What you return should be the full listing, copied exactly and stripped of its pictures.

^^^^^^^^^^^^^^^^

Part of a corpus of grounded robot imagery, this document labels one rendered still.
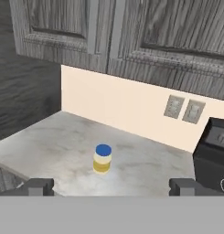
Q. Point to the black stove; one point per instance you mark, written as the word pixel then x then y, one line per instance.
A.
pixel 212 155

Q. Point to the dark grey wood tall cabinet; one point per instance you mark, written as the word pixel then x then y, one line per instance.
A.
pixel 23 76

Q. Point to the grey wood base cupboard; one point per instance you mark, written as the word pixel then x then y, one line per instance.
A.
pixel 6 176

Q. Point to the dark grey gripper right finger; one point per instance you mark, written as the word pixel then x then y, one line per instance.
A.
pixel 185 187

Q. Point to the grey wall switch plate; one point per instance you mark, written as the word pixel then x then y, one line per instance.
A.
pixel 194 111
pixel 174 106

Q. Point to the grey wood cupboard door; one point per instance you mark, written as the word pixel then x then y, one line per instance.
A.
pixel 60 30
pixel 174 42

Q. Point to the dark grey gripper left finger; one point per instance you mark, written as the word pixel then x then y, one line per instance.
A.
pixel 37 187

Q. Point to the blue-lidded mayonnaise jar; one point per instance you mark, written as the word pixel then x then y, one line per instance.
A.
pixel 102 159

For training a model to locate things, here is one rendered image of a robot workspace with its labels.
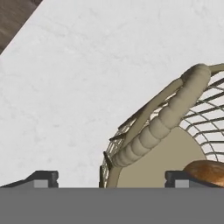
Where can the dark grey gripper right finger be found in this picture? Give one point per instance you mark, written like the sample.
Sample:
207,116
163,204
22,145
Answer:
176,178

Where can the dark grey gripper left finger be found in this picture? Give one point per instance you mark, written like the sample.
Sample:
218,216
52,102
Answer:
43,178

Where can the brown bread loaf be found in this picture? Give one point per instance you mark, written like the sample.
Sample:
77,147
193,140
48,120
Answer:
208,172

^^^^^^^^^^^^^^^^

▸ RESPONSE TO THE TASK:
Part of a corpus of grounded robot imagery, this document labels one rendered still.
Q. Point to the black stove; one point per instance you mark, written as the word pixel then x then y, one line per instance.
A.
pixel 212 155

Q. Point to the dark grey wood tall cabinet; one point per instance you mark, written as the word pixel then x then y, one line per instance.
A.
pixel 23 76

Q. Point to the grey wood base cupboard; one point per instance you mark, written as the word pixel then x then y, one line per instance.
A.
pixel 6 176

Q. Point to the dark grey gripper right finger; one point per instance you mark, written as the word pixel then x then y, one line per instance.
A.
pixel 185 187

Q. Point to the grey wall switch plate; one point per instance you mark, written as the word pixel then x then y, one line per instance.
A.
pixel 194 111
pixel 174 106

Q. Point to the grey wood cupboard door; one point per instance you mark, written as the word pixel then x then y, one line per instance.
A.
pixel 60 30
pixel 174 42

Q. Point to the dark grey gripper left finger; one point per instance you mark, written as the word pixel then x then y, one line per instance.
A.
pixel 37 187

Q. Point to the blue-lidded mayonnaise jar; one point per instance you mark, written as the word pixel then x then y, one line per instance.
A.
pixel 102 159

For training a model to locate things, here is one rendered image of a robot workspace with its labels.
Where can the dark grey gripper right finger be found in this picture? Give one point per instance you mark, written like the sample.
Sample:
207,116
163,204
22,145
Answer:
176,178

Where can the dark grey gripper left finger be found in this picture? Give one point per instance you mark, written like the sample.
Sample:
218,216
52,102
Answer:
43,178

Where can the brown bread loaf be found in this picture? Give one point per instance you mark, written like the sample.
Sample:
77,147
193,140
48,120
Answer:
208,172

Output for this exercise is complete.